EXERCISE DETAILS
With "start" as the search word, show every line of the material that has it.

GIVEN DATA
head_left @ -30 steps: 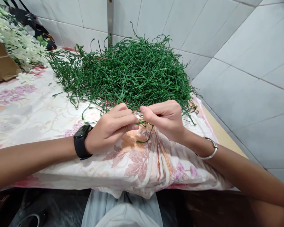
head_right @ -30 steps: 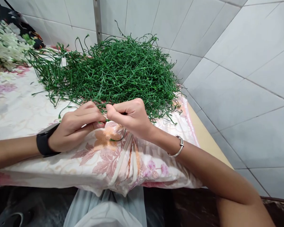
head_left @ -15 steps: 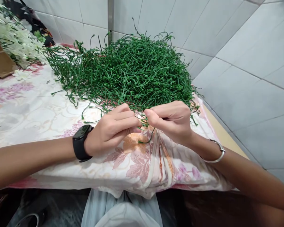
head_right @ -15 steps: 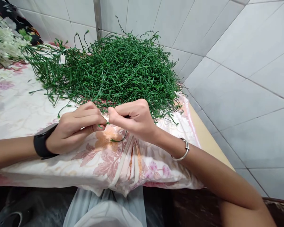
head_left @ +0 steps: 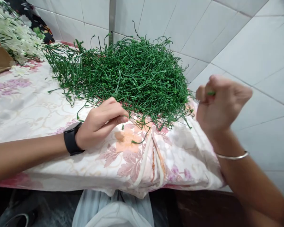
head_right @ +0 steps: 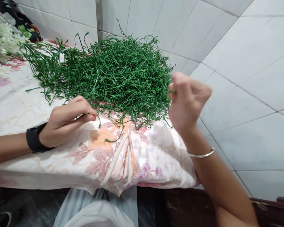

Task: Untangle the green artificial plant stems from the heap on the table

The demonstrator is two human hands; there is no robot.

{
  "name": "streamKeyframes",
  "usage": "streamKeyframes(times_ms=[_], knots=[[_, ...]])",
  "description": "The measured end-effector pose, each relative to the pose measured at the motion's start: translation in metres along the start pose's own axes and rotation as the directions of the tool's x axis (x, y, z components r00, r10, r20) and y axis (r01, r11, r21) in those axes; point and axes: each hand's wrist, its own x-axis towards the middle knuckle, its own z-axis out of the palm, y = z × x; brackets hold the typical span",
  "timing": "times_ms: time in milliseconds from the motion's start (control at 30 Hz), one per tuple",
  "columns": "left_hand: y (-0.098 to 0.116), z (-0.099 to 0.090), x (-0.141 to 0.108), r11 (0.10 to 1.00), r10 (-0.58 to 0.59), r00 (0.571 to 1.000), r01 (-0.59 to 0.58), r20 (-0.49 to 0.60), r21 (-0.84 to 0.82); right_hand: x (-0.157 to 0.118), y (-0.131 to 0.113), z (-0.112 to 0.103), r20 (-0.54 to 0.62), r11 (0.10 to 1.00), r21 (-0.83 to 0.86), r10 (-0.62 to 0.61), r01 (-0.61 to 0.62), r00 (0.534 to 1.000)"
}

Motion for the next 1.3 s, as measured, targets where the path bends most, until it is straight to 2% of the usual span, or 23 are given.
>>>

ANSWER TO THIS EXERCISE
  "description": "The measured end-effector pose, each relative to the pose measured at the motion's start: translation in metres along the start pose's own axes and rotation as the directions of the tool's x axis (x, y, z components r00, r10, r20) and y axis (r01, r11, r21) in those axes; point and axes: each hand's wrist, its own x-axis towards the middle knuckle, its own z-axis out of the palm, y = z × x; brackets hold the typical span",
  "timing": "times_ms: time in milliseconds from the motion's start (control at 30 Hz), one per tuple",

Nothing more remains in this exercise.